Data decay and the continuous present in social media research

Social media platforms are constantly shifting beneath our feet. Sometimes these changes are visible and jarring, for example the roll out of a new feature, a change in the way a feed appears or is ordered. Sometimes they are less visible, backend changes to the way content is algorithmically structured, or shifts in moderation policies to de-platform misinformation.

I want to think about what this means for the accumulation of longitudinal data on how social media operate. At the moment, much social media research focuses on snap data from a moment in time. As social media is both generative (e.g. generating social movements, news, memes, trends) and reactive (e.g. responding to social change, politics, news and popular culture) this approach makes sense. Longer term studies pull data from a few years, a few months or a few weeks. The longer a study stretches across time, the more likely it is to suffer the effects of what I call ‘data decay’.

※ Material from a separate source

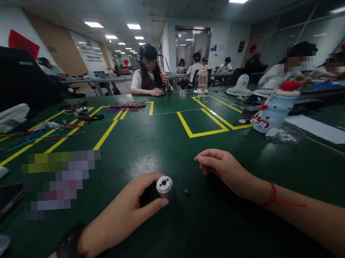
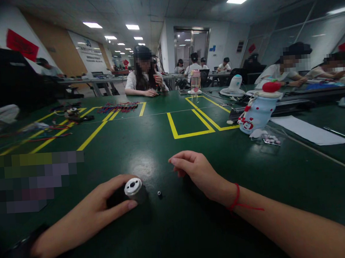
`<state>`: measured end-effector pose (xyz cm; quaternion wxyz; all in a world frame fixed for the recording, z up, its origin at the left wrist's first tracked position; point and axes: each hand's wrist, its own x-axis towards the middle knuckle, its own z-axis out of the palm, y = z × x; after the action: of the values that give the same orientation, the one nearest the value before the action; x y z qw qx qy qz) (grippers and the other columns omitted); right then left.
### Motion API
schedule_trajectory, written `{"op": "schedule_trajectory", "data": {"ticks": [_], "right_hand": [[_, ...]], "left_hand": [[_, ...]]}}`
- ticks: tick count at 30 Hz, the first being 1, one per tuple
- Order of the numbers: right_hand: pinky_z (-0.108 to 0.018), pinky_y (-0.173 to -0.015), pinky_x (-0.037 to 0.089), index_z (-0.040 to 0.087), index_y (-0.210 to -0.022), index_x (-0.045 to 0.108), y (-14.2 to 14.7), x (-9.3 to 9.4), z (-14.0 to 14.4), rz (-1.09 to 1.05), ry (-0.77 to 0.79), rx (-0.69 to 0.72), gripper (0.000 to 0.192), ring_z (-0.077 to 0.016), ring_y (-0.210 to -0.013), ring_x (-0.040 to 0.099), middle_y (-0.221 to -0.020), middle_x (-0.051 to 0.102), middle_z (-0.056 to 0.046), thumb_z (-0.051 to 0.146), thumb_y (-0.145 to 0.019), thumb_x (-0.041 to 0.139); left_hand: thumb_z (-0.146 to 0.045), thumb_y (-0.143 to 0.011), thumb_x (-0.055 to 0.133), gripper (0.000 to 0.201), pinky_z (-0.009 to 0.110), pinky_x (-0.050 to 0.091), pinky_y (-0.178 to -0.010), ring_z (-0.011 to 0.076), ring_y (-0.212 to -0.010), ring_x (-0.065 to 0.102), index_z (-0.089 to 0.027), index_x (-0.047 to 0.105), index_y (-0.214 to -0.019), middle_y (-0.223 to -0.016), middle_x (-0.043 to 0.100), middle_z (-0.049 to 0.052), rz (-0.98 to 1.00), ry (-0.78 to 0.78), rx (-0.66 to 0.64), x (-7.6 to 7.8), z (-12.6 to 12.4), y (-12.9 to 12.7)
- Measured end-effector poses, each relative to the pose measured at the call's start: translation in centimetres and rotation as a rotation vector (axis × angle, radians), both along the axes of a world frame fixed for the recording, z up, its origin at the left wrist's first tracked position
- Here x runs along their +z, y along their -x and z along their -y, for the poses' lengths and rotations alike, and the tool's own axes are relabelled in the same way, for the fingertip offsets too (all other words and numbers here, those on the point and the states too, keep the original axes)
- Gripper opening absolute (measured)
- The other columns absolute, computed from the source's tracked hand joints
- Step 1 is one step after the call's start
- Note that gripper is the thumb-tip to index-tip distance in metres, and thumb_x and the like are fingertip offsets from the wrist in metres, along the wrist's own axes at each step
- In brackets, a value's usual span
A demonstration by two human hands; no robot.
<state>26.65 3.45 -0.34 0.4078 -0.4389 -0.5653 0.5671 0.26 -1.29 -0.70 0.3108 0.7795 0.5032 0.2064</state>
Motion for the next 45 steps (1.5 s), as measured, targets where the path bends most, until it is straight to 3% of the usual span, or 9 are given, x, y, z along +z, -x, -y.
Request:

While data on its surface may seem commensurable, the almost continuous micro adjustments companies make to their social media platforms, means it becomes harder, for example, to compare tweets collected at point a to tweets collected at point b. The challenge of collecting social media data over time becomes a contemporary version of the Ship of Theseus problem. At describes in Plutarch’s Lives of the Noble Greeks and Romans, the problem is thus:

“The ship wherein Theseus and the youth of Athens returned had thirty oars, and was preserved by the Athenians down even to the time of Demetrius Phalereus, for they took away the old planks as they decayed, putting in new and stronger timber in their place, insomuch that this ship became a standing example among the philosophers, for the logical question of things that grow; one side holding that the ship remained the same, and the other contending that it was not the same.”

If the parts of a social media platform are constantly being changed, swapped out, rearranged and tweaked, are we still studying the same social media platform?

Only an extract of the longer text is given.